Optimization via Infill Criteria using Surrogates

When dealing with a non linear problem (NLP), such as in (3), typically it is resorted to classical solvers (e.g. SQP, trust-region-dogleg, genetic algorithms, simulated annealing, etc.) to obtain its solution, depending on the nature of the NLP (e.g. presence of discontinuities, whether or not the function is differentiable, etc.).

There is a entire field of study dedicated to find these NLP solutions with Kriging surrogates. In the works of [20][30][11][1], there are entire discussions and frameworks on how to solve non linear problems and comparisons of several metrics involved in the optimization process with metamodels.

The premise of performing a optimization using surrogates is that the model to be optimized is too time consuming or computationally expensive to be solved with classical solvers. To circumvent this, the following steps are proposed:

  1. Build an approximation model with Kriging surrogates using a limited number of initial samples. This approximation is a “generalist” enough representation of the real model;

  2. Perform an optimization of the approximation model using classical NLP solvers and an infill criteria. The surrogate model reduces the “search area” needed by the solver;

  3. Compare the surrogate optimum found in step 2 with the result from original model. In other words: feed the results from the Kriging metamodel optimum into the original model and see if they are close enough;

  4. If the optimum from the metamodel is close enough (based on a chosen metric) to the original model, then this may be the true optimum. Otherwise, update the Kriging model by introducing the value found and return to step 2;

This process is basically “filling holes” (hence the name infill) in our Kriging metamodel until original model optimum is found. To illustrate this in the simplest way, we are going to use the same function (24).

Assuming that we only have three initial points sampled from this model function, we build our Kriging model. As can be seen in Fig. 126.


Fig. 126 Initial plot of the example function. The solid blue line represents the function behavior. The orange dashed line is the Kriging metamodel of the three sampled points (red circles) available.

When applying an optimization solver on the Kriging model, we get a new optimal value for \(x\) near 7.8 (3.47 for \(f(x)\)) in the sample and rebuild the Kriging metamodel. The result is shown Fig. 127. We keep repeating this procedure until we get the result in Fig. 128.


Fig. 127 The Kriging model after one update.


Fig. 128 The Kriging model after four updates. Notice how the Kriging model adjusts to the true function near the optimal point.

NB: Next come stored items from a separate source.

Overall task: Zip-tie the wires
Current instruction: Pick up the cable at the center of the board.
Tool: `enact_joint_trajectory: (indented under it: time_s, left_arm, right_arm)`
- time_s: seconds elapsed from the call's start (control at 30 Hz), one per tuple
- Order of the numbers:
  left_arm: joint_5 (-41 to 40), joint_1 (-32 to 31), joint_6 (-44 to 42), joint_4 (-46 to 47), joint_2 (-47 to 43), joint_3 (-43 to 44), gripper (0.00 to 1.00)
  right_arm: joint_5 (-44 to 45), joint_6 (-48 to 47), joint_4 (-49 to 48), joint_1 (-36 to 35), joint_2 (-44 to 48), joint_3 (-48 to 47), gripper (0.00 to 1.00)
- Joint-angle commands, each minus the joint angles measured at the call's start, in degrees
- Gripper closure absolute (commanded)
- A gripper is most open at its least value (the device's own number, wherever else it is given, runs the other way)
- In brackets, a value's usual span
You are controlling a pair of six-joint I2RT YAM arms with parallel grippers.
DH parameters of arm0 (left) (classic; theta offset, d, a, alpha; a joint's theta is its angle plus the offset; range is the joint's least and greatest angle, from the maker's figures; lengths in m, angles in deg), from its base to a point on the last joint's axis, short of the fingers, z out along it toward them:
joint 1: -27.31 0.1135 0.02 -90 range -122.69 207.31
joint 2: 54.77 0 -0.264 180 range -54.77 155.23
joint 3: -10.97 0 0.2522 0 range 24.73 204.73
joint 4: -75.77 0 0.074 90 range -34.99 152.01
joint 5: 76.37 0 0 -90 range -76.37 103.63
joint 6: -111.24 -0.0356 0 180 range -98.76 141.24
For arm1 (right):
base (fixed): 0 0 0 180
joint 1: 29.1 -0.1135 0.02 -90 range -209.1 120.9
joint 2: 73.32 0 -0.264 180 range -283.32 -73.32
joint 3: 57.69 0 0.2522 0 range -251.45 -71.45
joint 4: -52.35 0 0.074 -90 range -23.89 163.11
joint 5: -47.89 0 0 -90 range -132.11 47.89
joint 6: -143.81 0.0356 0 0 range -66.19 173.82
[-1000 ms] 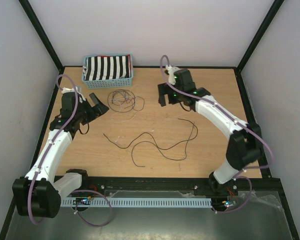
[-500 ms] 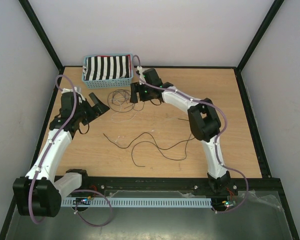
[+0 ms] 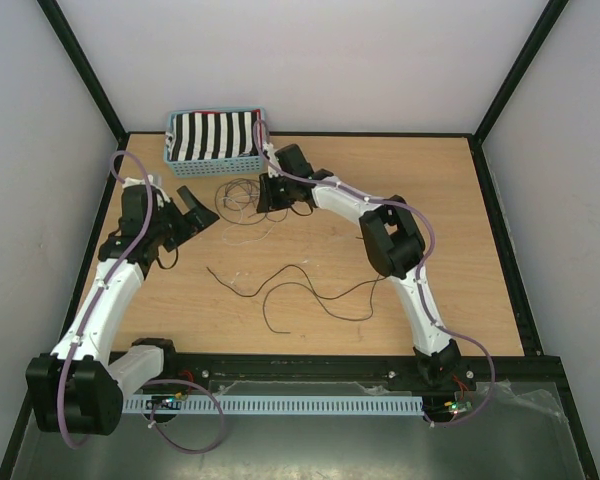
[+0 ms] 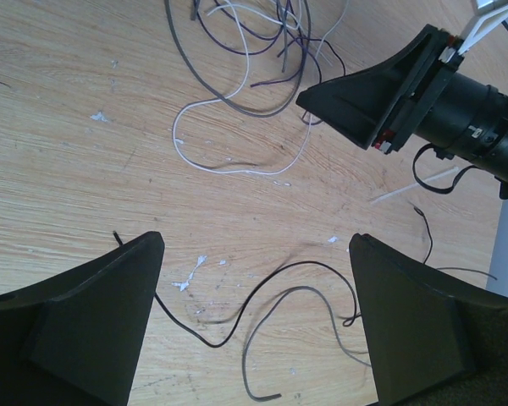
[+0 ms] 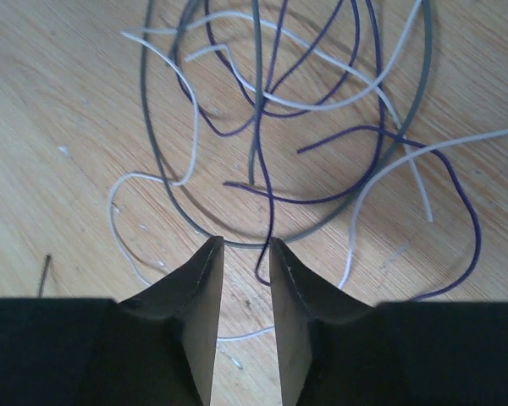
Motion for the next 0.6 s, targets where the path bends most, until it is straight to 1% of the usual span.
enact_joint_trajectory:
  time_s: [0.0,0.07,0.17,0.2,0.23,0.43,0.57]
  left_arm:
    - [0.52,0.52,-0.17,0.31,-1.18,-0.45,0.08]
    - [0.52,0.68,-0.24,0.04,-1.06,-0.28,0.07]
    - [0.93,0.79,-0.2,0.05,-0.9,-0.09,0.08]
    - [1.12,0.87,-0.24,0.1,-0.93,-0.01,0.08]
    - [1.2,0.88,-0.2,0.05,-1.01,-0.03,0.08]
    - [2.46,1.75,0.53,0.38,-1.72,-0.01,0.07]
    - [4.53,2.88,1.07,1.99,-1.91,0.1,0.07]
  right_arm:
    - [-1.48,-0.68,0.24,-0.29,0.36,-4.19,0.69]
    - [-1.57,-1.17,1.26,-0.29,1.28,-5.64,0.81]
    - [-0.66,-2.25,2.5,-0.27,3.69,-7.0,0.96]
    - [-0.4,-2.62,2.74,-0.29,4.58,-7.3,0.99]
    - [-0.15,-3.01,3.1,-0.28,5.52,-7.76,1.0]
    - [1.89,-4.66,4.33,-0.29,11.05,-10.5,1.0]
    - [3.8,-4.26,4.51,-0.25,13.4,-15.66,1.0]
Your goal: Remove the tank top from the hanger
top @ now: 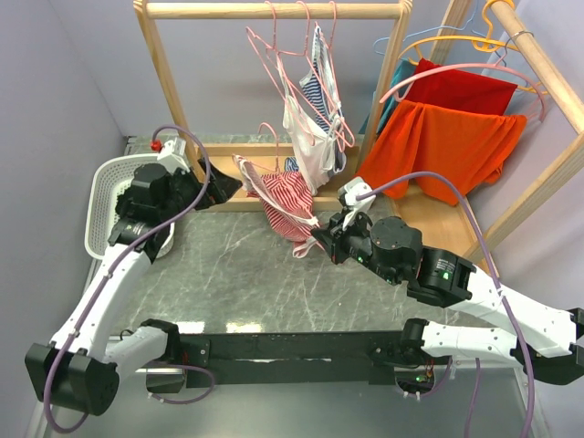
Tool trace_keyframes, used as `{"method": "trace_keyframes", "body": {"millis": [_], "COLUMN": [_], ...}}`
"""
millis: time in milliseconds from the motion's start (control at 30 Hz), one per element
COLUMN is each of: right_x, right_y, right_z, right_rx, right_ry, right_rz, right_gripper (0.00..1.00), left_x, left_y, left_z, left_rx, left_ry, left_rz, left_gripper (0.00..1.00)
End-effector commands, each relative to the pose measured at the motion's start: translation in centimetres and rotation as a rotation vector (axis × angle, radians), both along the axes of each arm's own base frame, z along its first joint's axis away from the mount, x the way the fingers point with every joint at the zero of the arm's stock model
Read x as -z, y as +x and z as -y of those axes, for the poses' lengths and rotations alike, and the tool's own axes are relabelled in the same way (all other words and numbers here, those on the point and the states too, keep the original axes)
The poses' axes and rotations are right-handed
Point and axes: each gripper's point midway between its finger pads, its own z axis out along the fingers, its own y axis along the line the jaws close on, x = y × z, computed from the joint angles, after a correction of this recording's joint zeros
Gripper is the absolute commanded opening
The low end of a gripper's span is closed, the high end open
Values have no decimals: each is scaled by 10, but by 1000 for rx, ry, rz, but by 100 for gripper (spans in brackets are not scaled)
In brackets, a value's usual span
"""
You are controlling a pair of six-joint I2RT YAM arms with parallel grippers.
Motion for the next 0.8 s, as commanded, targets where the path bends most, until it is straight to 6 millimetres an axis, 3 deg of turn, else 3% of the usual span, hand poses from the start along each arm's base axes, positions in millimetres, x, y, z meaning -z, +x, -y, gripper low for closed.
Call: {"method": "trace_keyframes", "body": {"millis": [0, 367, 533, 600, 700, 767], "right_x": [-53, -52, -46, -43, -46, -46], "right_y": [-9, -15, -12, -12, -12, -11], "right_z": [-5, -14, -16, -16, -17, -16], "right_rx": [-49, -99, -86, -86, -88, -85], "right_ry": [179, 189, 170, 165, 170, 169], "right_rz": [57, 43, 35, 33, 38, 38], "right_gripper": [0, 0, 0, 0, 0, 0], "left_x": [-29, -48, -62, -59, -54, -50], "left_y": [15, 26, 21, 21, 23, 24], "left_z": [9, 26, 25, 23, 22, 22], "left_rx": [24, 36, 28, 16, 8, 3], "left_ry": [-27, -84, -100, -89, -87, -83], "left_rz": [90, 136, 167, 157, 144, 130], "left_gripper": [99, 96, 93, 91, 78, 62]}}
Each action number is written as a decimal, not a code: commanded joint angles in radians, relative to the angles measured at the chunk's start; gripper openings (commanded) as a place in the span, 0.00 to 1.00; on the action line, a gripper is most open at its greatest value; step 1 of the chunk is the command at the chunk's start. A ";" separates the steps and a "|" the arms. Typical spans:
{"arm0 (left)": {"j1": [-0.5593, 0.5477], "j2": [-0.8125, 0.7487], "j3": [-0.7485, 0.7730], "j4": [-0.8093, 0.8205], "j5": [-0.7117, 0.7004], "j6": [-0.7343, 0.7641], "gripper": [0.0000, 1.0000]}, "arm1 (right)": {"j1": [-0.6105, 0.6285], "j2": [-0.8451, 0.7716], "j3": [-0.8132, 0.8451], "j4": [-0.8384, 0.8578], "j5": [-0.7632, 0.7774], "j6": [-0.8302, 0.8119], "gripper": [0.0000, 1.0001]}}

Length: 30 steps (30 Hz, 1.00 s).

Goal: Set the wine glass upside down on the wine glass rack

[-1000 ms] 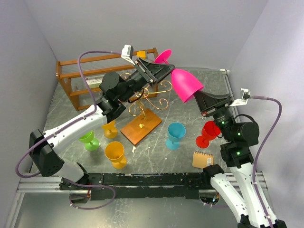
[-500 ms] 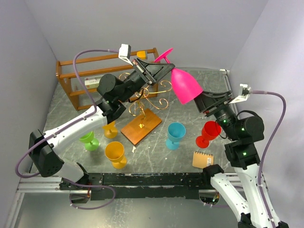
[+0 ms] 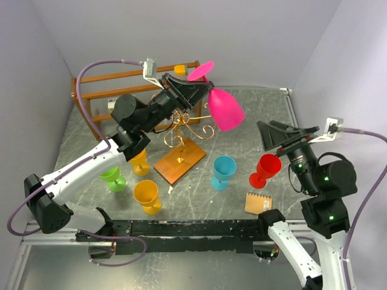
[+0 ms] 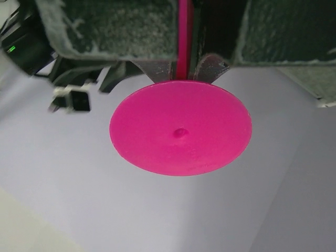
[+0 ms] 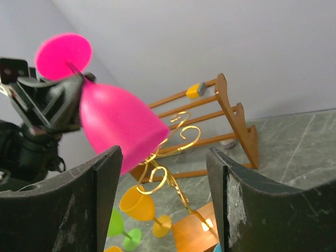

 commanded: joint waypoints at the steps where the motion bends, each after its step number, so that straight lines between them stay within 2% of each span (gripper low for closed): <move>1: -0.003 0.027 0.057 -0.063 0.104 0.227 0.07 | 0.001 0.098 0.168 -0.087 -0.007 0.041 0.65; 5: -0.004 0.073 0.102 -0.066 0.216 0.357 0.07 | 0.001 0.203 0.311 -0.124 -0.116 0.134 0.65; 11: -0.008 0.112 0.091 0.070 0.350 0.505 0.07 | 0.001 0.280 0.357 0.006 -0.286 0.312 0.64; 13: -0.012 0.109 0.071 0.122 0.363 0.516 0.07 | 0.001 0.307 0.378 0.012 -0.314 0.355 0.62; 17: -0.019 0.115 0.033 0.213 0.380 0.541 0.07 | 0.001 0.392 0.458 -0.089 -0.356 0.377 0.56; 22: -0.022 0.131 0.028 0.225 0.389 0.593 0.07 | 0.001 0.422 0.451 -0.028 -0.453 0.414 0.54; 25: -0.024 0.135 0.026 0.228 0.389 0.604 0.07 | 0.001 0.425 0.455 -0.061 -0.434 0.422 0.47; 27: -0.029 0.138 0.026 0.221 0.400 0.615 0.07 | 0.001 0.427 0.456 -0.086 -0.419 0.420 0.39; 30: -0.039 0.140 0.016 0.214 0.397 0.637 0.07 | 0.001 0.422 0.436 -0.084 -0.412 0.438 0.37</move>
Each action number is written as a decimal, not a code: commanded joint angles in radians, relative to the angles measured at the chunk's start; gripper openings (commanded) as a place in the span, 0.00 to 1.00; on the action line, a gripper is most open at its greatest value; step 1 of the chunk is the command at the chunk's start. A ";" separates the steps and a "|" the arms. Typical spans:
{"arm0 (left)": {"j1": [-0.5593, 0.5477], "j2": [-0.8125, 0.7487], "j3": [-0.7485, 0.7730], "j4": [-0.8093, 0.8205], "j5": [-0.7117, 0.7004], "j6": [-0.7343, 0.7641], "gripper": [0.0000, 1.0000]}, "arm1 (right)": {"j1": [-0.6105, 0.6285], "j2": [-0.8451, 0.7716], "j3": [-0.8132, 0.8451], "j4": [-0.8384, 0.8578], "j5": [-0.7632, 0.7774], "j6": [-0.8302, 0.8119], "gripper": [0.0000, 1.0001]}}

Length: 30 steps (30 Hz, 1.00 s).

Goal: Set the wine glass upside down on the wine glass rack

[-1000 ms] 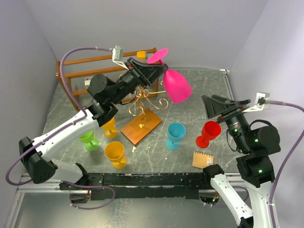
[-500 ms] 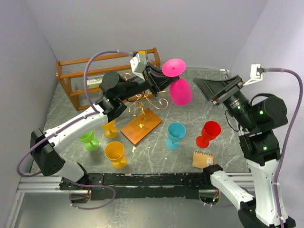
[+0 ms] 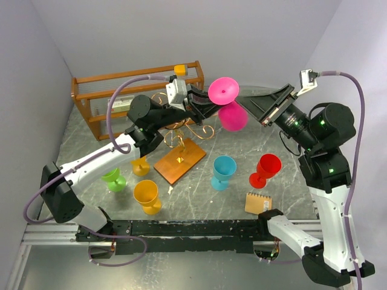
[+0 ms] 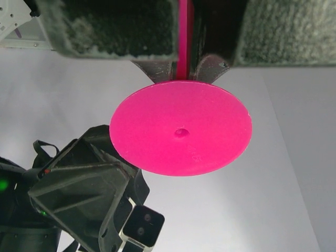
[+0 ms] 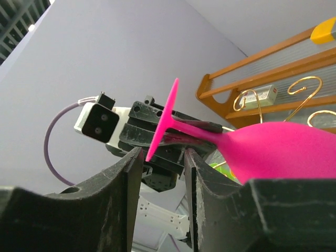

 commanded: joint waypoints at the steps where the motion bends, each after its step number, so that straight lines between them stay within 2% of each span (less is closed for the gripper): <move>1: -0.021 0.010 -0.018 0.048 0.024 0.062 0.07 | 0.001 -0.013 -0.004 -0.017 -0.010 0.030 0.37; 7: -0.034 0.015 -0.024 0.019 0.015 0.102 0.07 | 0.001 -0.017 -0.006 -0.050 0.017 0.022 0.42; 13: -0.044 0.023 -0.022 -0.003 0.026 0.137 0.07 | 0.001 -0.014 -0.020 -0.114 0.078 0.007 0.38; 16: -0.045 0.025 -0.031 -0.004 0.021 0.149 0.07 | 0.002 -0.009 -0.007 -0.152 0.107 -0.016 0.30; 25: -0.050 0.034 -0.037 0.000 0.031 0.177 0.07 | 0.001 0.002 -0.009 -0.190 0.113 -0.020 0.18; 29: -0.054 0.032 -0.037 -0.010 0.026 0.182 0.08 | 0.001 -0.006 -0.029 -0.171 0.115 -0.006 0.00; 30: -0.054 0.029 -0.038 -0.014 0.019 0.176 0.11 | 0.001 -0.008 -0.031 -0.170 0.129 -0.005 0.00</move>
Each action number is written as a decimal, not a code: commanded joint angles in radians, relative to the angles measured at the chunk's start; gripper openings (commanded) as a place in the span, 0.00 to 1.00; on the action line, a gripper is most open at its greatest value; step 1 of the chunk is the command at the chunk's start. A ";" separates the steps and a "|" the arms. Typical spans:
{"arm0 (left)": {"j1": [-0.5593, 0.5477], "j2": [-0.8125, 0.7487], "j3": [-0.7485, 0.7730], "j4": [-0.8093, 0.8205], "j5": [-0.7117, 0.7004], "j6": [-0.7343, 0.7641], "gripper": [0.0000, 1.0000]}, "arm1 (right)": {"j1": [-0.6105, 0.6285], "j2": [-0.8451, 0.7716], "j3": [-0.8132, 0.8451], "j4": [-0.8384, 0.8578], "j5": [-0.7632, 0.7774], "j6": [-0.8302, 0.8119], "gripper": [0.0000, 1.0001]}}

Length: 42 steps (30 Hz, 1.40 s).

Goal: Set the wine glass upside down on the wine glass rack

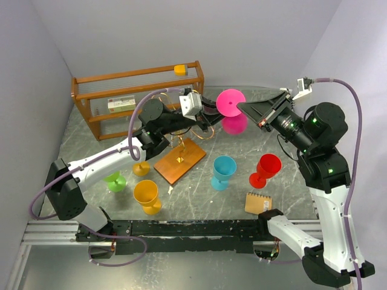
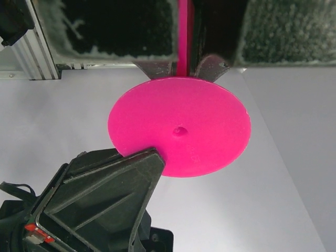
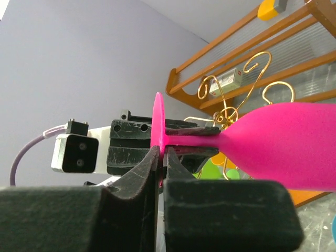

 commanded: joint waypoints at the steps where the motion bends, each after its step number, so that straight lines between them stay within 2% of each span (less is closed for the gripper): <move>1: -0.014 -0.013 0.002 0.024 0.005 0.005 0.17 | 0.001 -0.005 -0.016 -0.007 0.034 0.001 0.00; 5: -0.013 -0.050 -0.012 -0.018 -0.055 -0.013 0.47 | 0.001 -0.014 -0.002 0.009 0.089 0.005 0.00; 8: -0.015 -0.110 -0.065 -0.016 -0.141 -0.025 0.65 | 0.001 -0.026 -0.004 0.023 0.144 0.008 0.00; 10: -0.013 -0.151 -0.100 -0.030 -0.176 -0.031 0.72 | 0.001 -0.032 -0.015 0.033 0.180 0.012 0.00; 14: -0.014 -0.216 -0.092 -0.164 -0.247 -0.045 0.73 | 0.001 -0.039 -0.061 0.065 0.229 0.026 0.00; 20: -0.014 -0.393 -0.131 -0.368 -0.407 -0.093 0.74 | 0.002 -0.022 -0.108 0.108 0.242 0.008 0.00; 25: -0.014 -0.564 -0.171 -0.518 -0.521 -0.118 0.88 | 0.001 0.028 -0.104 0.129 0.211 -0.015 0.00; 27: -0.014 -0.629 -0.193 -0.584 -0.572 -0.115 0.96 | 0.001 0.051 -0.115 0.147 0.190 -0.020 0.00; 30: -0.014 -0.730 -0.225 -0.684 -0.669 -0.106 0.99 | 0.001 0.091 -0.105 0.163 0.162 -0.054 0.00; 35: -0.013 -0.854 -0.245 -0.714 -0.754 -0.030 0.98 | 0.001 0.197 -0.030 0.156 0.118 -0.141 0.00; 42: -0.014 -0.903 -0.283 -0.728 -0.816 0.059 0.98 | 0.001 0.300 -0.029 0.215 0.049 -0.194 0.00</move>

This is the entire process animated in Fig. 129:


Fig. 129 The main steps of the infill criteria procedure as an example.

This example is a trivial one because the problem involves a single input variable and infill criteria is the own Kriging prediction of the model. As discussed in [20], this criteria has its pitfalls if used without other precautions.

[6] presented an algorithm, based on the “method 2” in the work of [20], referred as a gradient matching technique where the gradient of the surrogate is forced to match with the true function gradient, this is done through trust-region approach to ensure local convergence which was proven in the work of [1].


The basic idea of this approach is:

  1. Minimize the NLP problem metamodel.

  2. Consult the original function at the minimum found in the metamodel.

  3. Update the sample matrix used to build the surrogate.

  4. Repeat this until a convergence criteria is met.

The flowchart depicting the whole procedure is defined in Fig. 130. For detailed explanation of each step of the proposed algorithm, one must refer to [6] and [3].


Fig. 130 Flowchart of [6] algorithm, translated to Python and implemented within Metacontrol.